* What to work on: From the data below, retype exactly the lines starting with the one that contains "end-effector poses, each" and ending with the one that contains "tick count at", both included.
-.-.-
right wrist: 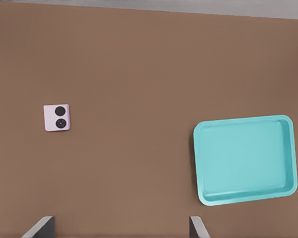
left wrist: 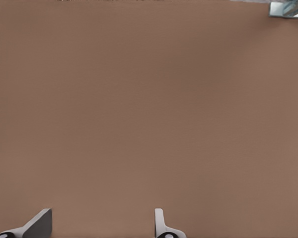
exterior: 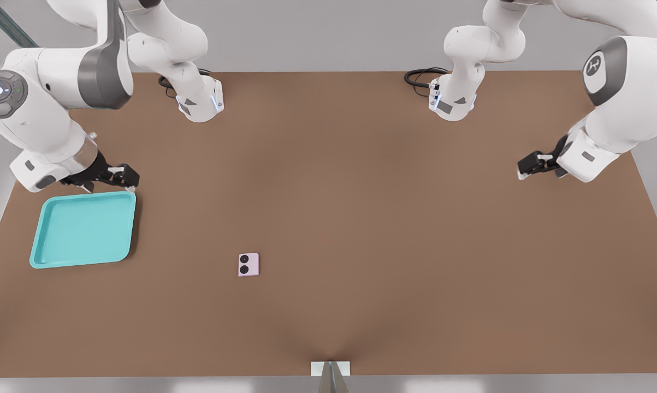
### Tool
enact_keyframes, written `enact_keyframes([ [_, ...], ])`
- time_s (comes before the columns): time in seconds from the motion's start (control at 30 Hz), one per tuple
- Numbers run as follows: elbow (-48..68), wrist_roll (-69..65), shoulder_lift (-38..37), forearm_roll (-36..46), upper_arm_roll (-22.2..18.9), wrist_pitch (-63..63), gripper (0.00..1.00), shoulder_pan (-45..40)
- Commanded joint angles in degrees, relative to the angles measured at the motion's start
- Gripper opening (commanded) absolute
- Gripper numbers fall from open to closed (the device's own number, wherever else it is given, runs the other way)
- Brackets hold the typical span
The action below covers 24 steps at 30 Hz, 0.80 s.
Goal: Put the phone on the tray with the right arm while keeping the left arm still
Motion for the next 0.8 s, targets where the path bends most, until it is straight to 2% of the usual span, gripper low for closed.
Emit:
enact_keyframes([
  [0.0, -0.07, 1.06, 0.15, 1.54, -0.39, 1.79, 1.0, 0.61],
  [0.13, 0.1, 2.29, 5.24, 3.48, 1.89, 4.86, 1.0, 0.52],
  [0.2, 0.8, 2.11, 9.99, 3.48, 2.07, 7.85, 1.0, 1.58],
  [0.3, 1.51, 2.55, 16.49, 3.57, 4.7, 15.84, 1.0, 2.01],
  [0.4, 0.89, 7.38, 23.79, 3.21, 4.79, 24.19, 1.0, 5.27],
  [0.53, 0.98, 15.29, 29.94, 3.48, 4.97, 34.74, 1.0, 7.82],
  [0.77, -2.35, 16.79, 37.85, 3.57, 5.58, 48.54, 1.0, 8.78],
])
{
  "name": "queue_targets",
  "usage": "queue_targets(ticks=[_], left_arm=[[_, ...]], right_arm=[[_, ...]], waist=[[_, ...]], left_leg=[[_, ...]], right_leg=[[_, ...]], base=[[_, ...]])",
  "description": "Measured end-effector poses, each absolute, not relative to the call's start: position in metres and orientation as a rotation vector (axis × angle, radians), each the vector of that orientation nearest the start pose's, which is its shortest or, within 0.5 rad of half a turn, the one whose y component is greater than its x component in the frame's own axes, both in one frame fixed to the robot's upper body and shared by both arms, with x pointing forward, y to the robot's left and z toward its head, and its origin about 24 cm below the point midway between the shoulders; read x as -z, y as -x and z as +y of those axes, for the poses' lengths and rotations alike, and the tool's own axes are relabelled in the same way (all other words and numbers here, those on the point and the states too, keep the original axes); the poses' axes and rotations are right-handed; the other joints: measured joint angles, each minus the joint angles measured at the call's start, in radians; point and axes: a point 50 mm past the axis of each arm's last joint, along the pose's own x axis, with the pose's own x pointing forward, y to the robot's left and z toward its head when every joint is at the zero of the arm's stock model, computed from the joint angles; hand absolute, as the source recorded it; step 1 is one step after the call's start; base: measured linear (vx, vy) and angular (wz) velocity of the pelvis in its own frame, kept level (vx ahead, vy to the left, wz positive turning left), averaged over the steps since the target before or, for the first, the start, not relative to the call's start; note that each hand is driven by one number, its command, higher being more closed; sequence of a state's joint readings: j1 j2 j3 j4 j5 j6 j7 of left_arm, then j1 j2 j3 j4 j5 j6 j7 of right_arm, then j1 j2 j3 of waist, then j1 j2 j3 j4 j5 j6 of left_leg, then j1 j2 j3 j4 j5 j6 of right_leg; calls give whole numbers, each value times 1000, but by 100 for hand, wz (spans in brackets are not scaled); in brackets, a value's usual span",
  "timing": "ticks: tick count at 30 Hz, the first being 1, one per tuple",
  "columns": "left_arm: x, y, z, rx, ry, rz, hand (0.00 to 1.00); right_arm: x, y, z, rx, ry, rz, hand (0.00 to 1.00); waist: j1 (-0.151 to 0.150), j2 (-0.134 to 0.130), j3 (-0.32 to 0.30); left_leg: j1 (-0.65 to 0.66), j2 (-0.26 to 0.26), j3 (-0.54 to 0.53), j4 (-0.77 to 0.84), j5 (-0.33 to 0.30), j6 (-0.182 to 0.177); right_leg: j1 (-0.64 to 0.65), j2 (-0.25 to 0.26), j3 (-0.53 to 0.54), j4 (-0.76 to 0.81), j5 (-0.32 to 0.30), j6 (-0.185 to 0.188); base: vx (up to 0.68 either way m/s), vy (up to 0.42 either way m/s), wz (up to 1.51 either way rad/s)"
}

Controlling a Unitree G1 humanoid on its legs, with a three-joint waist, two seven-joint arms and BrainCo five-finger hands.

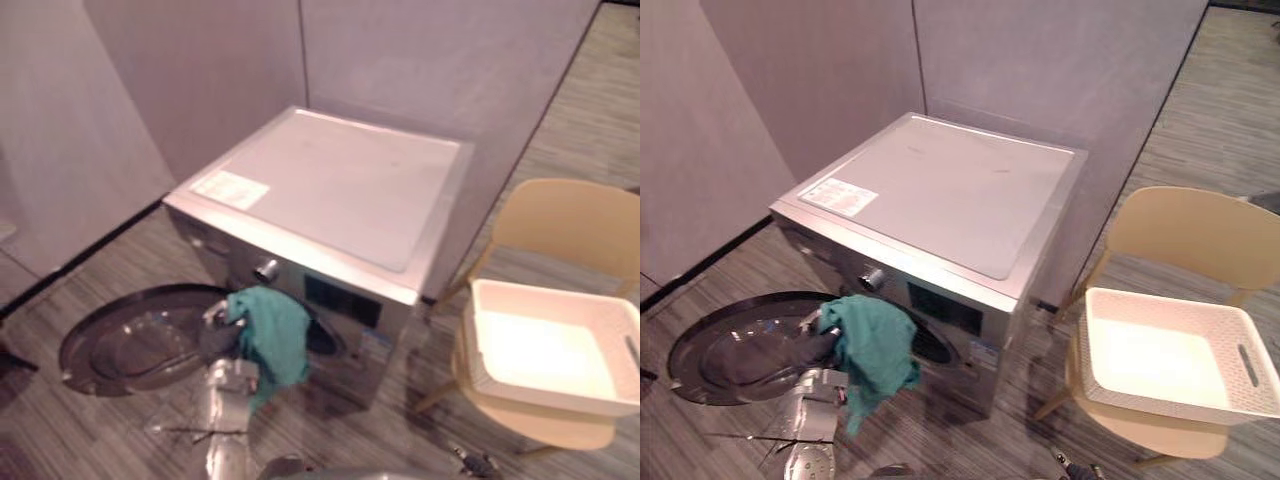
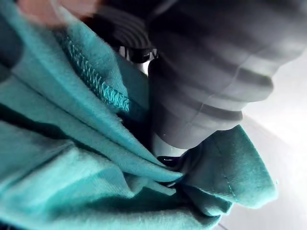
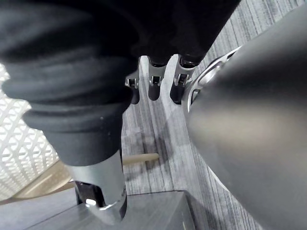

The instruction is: Pick up the laundry basket with both hands and put the clothes into the washing machine.

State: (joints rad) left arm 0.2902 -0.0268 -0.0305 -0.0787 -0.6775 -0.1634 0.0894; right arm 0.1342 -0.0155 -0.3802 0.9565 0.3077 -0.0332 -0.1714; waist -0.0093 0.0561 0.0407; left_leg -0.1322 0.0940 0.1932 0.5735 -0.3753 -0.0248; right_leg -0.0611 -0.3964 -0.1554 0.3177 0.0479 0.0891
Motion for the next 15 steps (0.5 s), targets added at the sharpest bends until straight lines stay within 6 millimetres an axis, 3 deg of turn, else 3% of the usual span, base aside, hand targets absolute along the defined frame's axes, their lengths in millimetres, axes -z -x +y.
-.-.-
* Answer for the task:
  "description": "Measured end-effector poses, each absolute, not relative to the call's start: position in metres and orientation as a rotation vector (axis × angle, radians), each the vector of that orientation nearest the start pose's, which is its shortest or, within 0.5 rad of half a turn, the one whose y component is greater than its x component in the frame's own axes, both in one frame fixed to the robot's upper body and shared by both arms, with x pointing forward, y to the robot's left and z toward its head, and its origin about 24 cm below the point midway between the shoulders; read x as -z, y as -x and z as +y of those axes, for the poses' lengths and rotations alike, and the tool's own axes are relabelled in the same way (all other words and numbers here, those on the point and the states too, keep the original axes); the poses' axes and rotations are right-handed; the other joints: measured joint angles, each minus the joint angles measured at the call's start, in radians; point and axes: a point 50 mm past the axis of each arm's last joint, along the pose's own x axis, with the pose's own x pointing forward, y to the robot's left and z toward its head when every joint is at the zero of the arm's stock model, computed from the joint angles; hand absolute, as the source recorded it; step 1 is one step after the call's start; base: measured linear (vx, vy) and angular (wz) velocity of the pelvis in its own frame, kept level (vx ahead, vy to the left, wz positive turning left), averaged over the steps since the target before or, for the first, the start, not relative to the call's start; note that each hand is driven by one number, its command, higher being more closed; sequence of a state's joint readings: j1 j2 j3 j4 j5 j6 j7 of left_arm, then j1 j2 j3 j4 j5 j6 j7 of right_arm, then j1 j2 j3 of waist, then j1 j2 j3 j4 j5 j6 of left_leg, then j1 j2 j3 j4 j5 j6 of right_leg; calls give whole numbers, each value times 1000, but by 100 for hand, wz (spans in brackets are not scaled); in brackets, a value's usual span",
  "timing": "ticks: tick count at 30 Hz, the first being 1, one per tuple",

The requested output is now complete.